Im facing problem with using the full model i got from the UMLS.
from medcat.cat import CAT
cat = CAT.load_model_pack(‘model.zip’)
text = “Kidney disfunction”
entities = cat.get_entities(text)
print(entities)
Model loading part is getting stuck and after some time the terminal shows “killed”.
medmen_wstatus_2021_oct.zip model is working perfectly.
Increasing my ram worked. I was trying to use the full model to get the icd 10 codes but after running the full model the icd 10 codes array is empty for every entities. What i was expecting was similar to the demo page where for each entities icd 10 codes are also provided. Any extra step to do for this?
Any way to map the entities that I get from the model to its corresponding ICD 10 codes?
I cant understand the above code of preprocessing. I am actually new to python. It will be very helpful if I can get a step by step procedure.
If you download the official UMLS release files and then use the class in the module I’ve provided, you should be able to do the following:
from medcat.utils.preprocess_umls import UMLS
path_to_mrconso = '/path/to/MRCONSO.RRF' # CHANGE THIS TO REFER TO MRCONSO.RRF
path_to_mrsty = 'path/to/MRSTY.RRF' # CHANGE THIS TO REFER TO MRSTY.RRF
umls = UMLS(path_to_mrconso, path_to_mrsty)
# get the mappings
umls2icd10 = umls.map_umls2icd10()
# now you should have a pandas DataFrame that should have the UMLS concept IDs (`CUI` column) as well as the ICD10 IDs (`CODE` column).
from medcat.cat import CAT
from medcat.utils.preprocess_umls import UMLS
cat = CAT.load_model_pack(‘Models/medmen_wstatus_2021_oct.zip’)
text = “lower back pain, upper abdominal pain, headache”
entities = cat.get_entities(text, only_cui=False, addl_info=[‘cui2icd10’, ‘cui2ontologies’, ‘cui2snomed’])
path_to_mrconso = '/path/to/MRCONSO.RRF' # CHANGE THIS TO REFER TO MRCONSO.RRF
path_to_mrsty = 'path/to/MRSTY.RRF'. # CHANGE THIS TO REFER TO MRSTY.RRF
umls = UMLS(path_to_mrconso, path_to_mrsty)
# get the mappings
umls2icd10 = umls.map_umls2icd10(cui) #pass cui of each entities to this?
And you’d need to change the two lines for MRCONSO.RRF and MRSTY.RRF to point to the files on your disk that you’ve downloaded. (plus remove the . after the string).
Im not getting a big picture here.
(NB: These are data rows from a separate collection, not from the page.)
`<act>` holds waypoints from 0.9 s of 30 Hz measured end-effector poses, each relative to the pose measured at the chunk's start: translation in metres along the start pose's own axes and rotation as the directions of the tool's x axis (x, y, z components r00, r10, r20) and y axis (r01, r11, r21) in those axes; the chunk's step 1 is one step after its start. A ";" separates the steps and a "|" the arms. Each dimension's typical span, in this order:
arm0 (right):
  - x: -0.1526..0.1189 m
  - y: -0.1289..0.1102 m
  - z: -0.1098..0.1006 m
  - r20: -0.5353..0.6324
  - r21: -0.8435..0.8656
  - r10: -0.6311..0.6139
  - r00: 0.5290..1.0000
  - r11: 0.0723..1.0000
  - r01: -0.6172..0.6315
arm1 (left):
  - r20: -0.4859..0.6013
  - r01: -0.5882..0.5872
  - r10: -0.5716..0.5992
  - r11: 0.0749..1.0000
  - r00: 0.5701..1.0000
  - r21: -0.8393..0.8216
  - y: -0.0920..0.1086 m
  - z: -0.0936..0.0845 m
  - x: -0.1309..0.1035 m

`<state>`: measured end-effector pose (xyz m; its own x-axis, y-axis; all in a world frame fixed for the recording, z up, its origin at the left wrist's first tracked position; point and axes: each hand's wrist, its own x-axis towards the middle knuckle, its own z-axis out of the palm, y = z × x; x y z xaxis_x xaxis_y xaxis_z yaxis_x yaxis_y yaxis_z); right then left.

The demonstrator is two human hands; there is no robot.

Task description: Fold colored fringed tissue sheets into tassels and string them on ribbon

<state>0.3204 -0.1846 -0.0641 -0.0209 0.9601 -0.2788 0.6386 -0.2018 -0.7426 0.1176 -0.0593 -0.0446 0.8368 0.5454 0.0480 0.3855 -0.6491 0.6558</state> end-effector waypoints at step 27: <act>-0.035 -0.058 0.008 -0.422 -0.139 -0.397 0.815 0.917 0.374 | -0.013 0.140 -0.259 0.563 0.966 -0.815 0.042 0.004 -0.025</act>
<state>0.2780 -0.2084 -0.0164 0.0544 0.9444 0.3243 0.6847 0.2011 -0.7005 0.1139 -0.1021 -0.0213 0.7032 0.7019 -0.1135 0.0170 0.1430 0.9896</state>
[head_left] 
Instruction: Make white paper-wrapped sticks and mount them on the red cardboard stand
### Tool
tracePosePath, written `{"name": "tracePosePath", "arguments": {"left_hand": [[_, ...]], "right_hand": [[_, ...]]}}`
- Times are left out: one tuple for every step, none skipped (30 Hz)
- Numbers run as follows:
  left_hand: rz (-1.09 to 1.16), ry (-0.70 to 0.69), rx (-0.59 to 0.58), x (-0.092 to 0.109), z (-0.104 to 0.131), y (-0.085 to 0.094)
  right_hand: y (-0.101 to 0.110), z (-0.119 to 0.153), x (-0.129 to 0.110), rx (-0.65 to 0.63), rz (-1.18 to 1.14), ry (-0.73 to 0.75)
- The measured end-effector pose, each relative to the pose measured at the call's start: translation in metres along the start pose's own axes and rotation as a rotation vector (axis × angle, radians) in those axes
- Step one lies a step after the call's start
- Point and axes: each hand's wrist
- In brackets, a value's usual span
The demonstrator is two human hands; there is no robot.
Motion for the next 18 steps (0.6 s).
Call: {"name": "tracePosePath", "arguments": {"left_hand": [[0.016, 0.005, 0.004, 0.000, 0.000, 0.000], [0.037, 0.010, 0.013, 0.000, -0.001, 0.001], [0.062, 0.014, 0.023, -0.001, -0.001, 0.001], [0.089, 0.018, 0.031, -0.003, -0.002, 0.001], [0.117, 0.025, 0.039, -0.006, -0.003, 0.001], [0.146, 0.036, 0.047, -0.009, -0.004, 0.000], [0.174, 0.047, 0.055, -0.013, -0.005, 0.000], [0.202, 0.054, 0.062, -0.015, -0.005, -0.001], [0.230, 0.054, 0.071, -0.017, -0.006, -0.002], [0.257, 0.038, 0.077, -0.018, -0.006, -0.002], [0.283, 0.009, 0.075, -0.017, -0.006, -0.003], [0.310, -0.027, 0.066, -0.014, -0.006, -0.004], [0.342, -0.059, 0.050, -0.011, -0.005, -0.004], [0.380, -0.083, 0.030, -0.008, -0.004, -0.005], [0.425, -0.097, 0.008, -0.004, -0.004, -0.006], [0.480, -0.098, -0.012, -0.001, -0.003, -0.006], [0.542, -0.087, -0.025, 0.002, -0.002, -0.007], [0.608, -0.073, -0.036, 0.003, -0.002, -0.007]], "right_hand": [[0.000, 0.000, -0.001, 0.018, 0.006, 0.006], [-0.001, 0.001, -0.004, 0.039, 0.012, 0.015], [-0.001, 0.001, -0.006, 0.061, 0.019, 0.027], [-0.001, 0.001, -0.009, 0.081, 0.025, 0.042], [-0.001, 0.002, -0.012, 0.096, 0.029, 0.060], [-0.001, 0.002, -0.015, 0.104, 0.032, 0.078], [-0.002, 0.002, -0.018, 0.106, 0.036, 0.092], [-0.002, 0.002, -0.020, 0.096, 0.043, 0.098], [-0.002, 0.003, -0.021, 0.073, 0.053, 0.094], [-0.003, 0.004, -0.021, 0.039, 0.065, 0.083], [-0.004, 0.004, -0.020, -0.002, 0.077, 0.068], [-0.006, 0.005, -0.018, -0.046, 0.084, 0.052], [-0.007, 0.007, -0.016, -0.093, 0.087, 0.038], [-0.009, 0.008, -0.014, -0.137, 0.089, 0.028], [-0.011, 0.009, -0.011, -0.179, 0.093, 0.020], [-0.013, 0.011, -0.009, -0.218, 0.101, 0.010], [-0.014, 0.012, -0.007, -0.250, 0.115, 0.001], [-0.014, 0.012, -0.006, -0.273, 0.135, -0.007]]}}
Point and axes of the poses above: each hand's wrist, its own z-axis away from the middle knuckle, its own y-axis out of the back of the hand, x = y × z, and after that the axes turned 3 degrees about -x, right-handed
My requirement is to get icd 10 codes for a given clinical text by using the umls full model. The model is giving the entities but, icd 10 codes is empty there, how can get the icd 10 codes? How to structure my code(like where to use the above code that you showed with the code for getting the entities from the model)? What does it mean when you say you dont need the model part here. Isn’t the model is what annotates the text and gives the entities? Is the code you showed part of training the model? If that is the case do i need to train a model for my requirement to get satisfied?
As I said before, the full UMLS model does not have the ICD10 codes embedded in it.
There is no way to extract something from the model that it does not have saved with it.
So in order to get the mappings from UMLS to ICD10, you would need to use the raw UMLS files that are used during preprocessing. In the way that I described above.
So it sounds like what you would need to do is:
Get the UMLS → ICD10 mappings (this part does not require a model)
Download UMLS (I think 2022AA was used for the full model)
Use preprocessing to extract the relevant UMLS → ICD10 mappings
Create a direct dict mapping from the CUI column to the CODE column in the pandas.DataFrame
From my understanding i tried out the above code and it saved a new model in the specified folder. Still im not getting the icd 10 codes with this newly created model. Do you find anything wrong in the above code? I tried this 2019 umls full release files.
First of all, the full UMLS model was created with the 2022AA release, as I mentioned above. So the 2019 version may have a significant amount of differences.
As for why there would the “only 13k concepts”.
Is that based on the actual MRCONSO.RRF file?
If that’s the case, then there’s nothing I can do about it.
However, if you’re referring to the number of concepts that map to ICD10 in UMLS, the issue might be in the way you’ve created your mapping. What you’ve done allows any UMLS CUI to map to only one ICD10 code. There may be some CUIs that should map to more than one ICD10 code.
And there are indeed some CUIs that map to multiple ICD10 codes, as dropping duplicate CUIs after reducing the dataframe to only the columns with unique rows of CUI and CODE leads to 11552 rows.